(PROMPT):
Can the data below be set down again exactly, line for line?

[Start of Attachment]

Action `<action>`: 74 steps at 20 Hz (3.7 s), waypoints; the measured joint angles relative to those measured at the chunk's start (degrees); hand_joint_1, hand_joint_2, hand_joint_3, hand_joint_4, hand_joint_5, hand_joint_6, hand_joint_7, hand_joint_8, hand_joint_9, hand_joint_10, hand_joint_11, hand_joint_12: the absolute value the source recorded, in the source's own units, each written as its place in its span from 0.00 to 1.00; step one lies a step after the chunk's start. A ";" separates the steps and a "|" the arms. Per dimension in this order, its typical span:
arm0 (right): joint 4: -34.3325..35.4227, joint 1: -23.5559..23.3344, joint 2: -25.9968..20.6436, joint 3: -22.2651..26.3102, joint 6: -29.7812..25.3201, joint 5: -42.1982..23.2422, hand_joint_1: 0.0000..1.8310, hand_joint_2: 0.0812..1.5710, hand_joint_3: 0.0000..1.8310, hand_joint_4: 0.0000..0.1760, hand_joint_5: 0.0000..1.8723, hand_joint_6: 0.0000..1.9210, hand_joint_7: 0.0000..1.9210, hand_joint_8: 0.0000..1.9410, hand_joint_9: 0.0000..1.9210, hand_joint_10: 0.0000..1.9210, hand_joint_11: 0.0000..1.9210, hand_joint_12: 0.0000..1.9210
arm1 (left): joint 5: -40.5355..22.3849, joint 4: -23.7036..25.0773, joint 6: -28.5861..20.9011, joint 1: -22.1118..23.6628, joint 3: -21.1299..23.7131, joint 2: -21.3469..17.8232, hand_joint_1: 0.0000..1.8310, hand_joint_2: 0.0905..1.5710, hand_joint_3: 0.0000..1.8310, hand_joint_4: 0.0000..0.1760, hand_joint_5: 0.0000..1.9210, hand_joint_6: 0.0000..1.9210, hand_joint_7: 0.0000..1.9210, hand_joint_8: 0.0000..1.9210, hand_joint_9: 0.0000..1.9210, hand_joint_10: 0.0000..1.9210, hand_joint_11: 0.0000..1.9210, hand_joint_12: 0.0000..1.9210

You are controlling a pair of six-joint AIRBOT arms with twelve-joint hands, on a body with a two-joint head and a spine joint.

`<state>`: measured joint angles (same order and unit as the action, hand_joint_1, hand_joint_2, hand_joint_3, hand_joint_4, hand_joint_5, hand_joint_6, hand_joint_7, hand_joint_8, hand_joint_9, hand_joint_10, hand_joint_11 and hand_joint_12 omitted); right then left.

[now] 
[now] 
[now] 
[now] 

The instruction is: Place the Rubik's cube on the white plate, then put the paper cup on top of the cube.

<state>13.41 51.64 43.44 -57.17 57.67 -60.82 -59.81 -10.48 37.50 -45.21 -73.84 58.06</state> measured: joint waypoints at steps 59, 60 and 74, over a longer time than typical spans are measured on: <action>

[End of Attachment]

(RESPONSE TO THE EXERCISE):
Action `<action>`: 74 steps at 20 Hz (3.7 s), waypoints; the measured joint angles relative to those measured at the chunk's start (degrees); hand_joint_1, hand_joint_2, hand_joint_3, hand_joint_4, hand_joint_5, hand_joint_6, hand_joint_7, hand_joint_8, hand_joint_9, hand_joint_10, hand_joint_11, hand_joint_12: the absolute value the source recorded, in the source's own units, each written as its place in its span from 0.00 to 1.00; step one lies a step after the chunk's start. A ";" separates the steps and a "|" the arms. Per dimension in this order, its typical span:
arm0 (right): joint 4: -34.3325..35.4227, joint 1: -23.5559..23.3344, joint 2: -25.9968..20.6436, joint 3: -22.2651..26.3102, joint 6: -29.7812..25.3201, joint 5: -42.1982..23.2422, hand_joint_1: 0.0000..1.8310, hand_joint_2: 0.0812..1.5710, hand_joint_3: 0.0000..1.8310, hand_joint_4: 0.0000..0.1760, hand_joint_5: 0.0000..1.8723, hand_joint_6: 0.0000..1.9210, hand_joint_7: 0.0000..1.9210, hand_joint_8: 0.0000..1.9410, hand_joint_9: 0.0000..1.9210, hand_joint_10: 0.0000..1.9210, hand_joint_11: 0.0000..1.9210, hand_joint_12: 0.0000..1.9210
arm1 (left): joint 5: -40.5355..22.3849, joint 4: -23.7036..25.0773, joint 6: -28.5861..20.9011, joint 1: -22.1118..23.6628, joint 3: -21.1299..23.7131, joint 2: -21.3469..17.8232, hand_joint_1: 0.0000..1.8310, hand_joint_2: 0.0905..1.5710, hand_joint_3: 0.0000..1.8310, hand_joint_4: 0.0000..0.1760, hand_joint_5: 0.0000..1.9210, hand_joint_6: 0.0000..1.9210, hand_joint_7: 0.0000..1.9210, hand_joint_8: 0.0000..1.9210, hand_joint_9: 0.0000..1.9210, hand_joint_10: 0.0000..1.9210, hand_joint_11: 0.0000..1.9210, hand_joint_12: 0.0000..1.9210

You are controlling a pair of six-joint AIRBOT arms with twelve-joint hands, on a body with a two-joint head and a spine joint.

`<state>`: measured joint angles (same order and unit as the action, hand_joint_1, hand_joint_2, hand_joint_3, hand_joint_4, hand_joint_5, hand_joint_6, hand_joint_7, hand_joint_8, hand_joint_9, hand_joint_10, hand_joint_11 and hand_joint_12 omitted); right then left.

[now] 
[now] 
[now] 
[now] 

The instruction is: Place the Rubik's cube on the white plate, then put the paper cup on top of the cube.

<state>13.41 51.64 43.44 -57.17 57.67 -60.82 -59.81 -10.48 37.50 -45.21 -73.84 58.06</state> measured: joint waypoints at steps 59, 60 and 74, over a longer time than typical spans are measured on: <action>

The response to the exercise has been completed.